**Exercise description**
Only the lines from the one holding "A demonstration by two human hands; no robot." to the final line of the material below belong in the answer, transcribed exactly.

**Raw data**

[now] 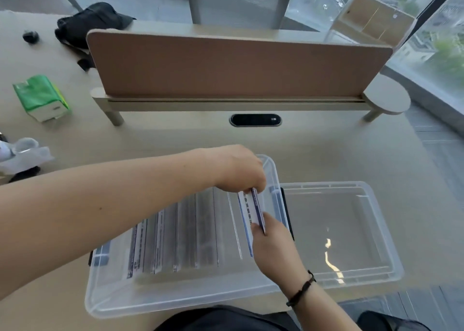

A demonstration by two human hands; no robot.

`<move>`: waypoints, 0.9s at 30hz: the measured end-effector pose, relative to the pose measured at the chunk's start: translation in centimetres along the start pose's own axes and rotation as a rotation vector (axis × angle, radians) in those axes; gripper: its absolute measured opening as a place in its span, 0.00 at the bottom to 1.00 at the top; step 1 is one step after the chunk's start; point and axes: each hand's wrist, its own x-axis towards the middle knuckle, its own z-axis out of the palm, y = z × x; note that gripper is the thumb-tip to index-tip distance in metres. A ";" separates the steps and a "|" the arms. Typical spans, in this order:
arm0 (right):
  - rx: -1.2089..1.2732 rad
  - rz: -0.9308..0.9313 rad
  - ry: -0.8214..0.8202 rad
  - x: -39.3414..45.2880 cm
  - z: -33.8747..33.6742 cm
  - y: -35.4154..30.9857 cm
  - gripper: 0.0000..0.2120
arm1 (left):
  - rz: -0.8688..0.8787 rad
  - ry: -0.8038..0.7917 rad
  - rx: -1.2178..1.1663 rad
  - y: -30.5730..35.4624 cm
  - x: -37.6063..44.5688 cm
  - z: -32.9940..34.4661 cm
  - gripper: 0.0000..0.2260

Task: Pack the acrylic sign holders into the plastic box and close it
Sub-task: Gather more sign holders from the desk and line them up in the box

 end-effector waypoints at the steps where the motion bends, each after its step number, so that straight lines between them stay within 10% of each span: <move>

**Task answer**
A demonstration by two human hands; no robot.

`<move>`: waypoints, 0.9s at 30hz: the measured end-effector pose, relative to the pose measured at the chunk's start: translation in centimetres along the start pose's own axes and rotation as a rotation vector (axis × angle, radians) in those axes; gripper: its absolute measured opening as a place in its span, 0.00 at the bottom to 1.00 at the top; step 1 is one step after the chunk's start; point and axes: each hand's wrist, its own x-axis towards the middle knuckle, its own z-axis out of the palm, y = z × x; note that gripper is the thumb-tip to index-tip distance in metres. A ";" separates the steps and a "|" the arms. Typical spans, in this order:
arm0 (right):
  - rx: -1.2089..1.2732 rad
  - rz: -0.9308..0.9313 rad
  - ry: -0.8214..0.8202 rad
  - x: -39.3414..45.2880 cm
  - z: -33.8747..33.6742 cm
  - y: -35.4154..30.9857 cm
  - gripper: 0.0000..0.2120
arm1 (left):
  - rz: -0.8688..0.8787 rad
  - ry: -0.8038..0.7917 rad
  - rx: -1.2178..1.1663 rad
  - y: -30.5730..35.4624 cm
  - x: -37.6063..44.5688 cm
  - z: -32.9940..34.4661 cm
  - gripper: 0.0000..0.2260

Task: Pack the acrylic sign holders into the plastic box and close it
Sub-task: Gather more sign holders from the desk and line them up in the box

 end-effector waypoints at the steps where the motion bends, each after its step number, so that straight lines between them stay within 10% of each span: <move>

No further answer is needed.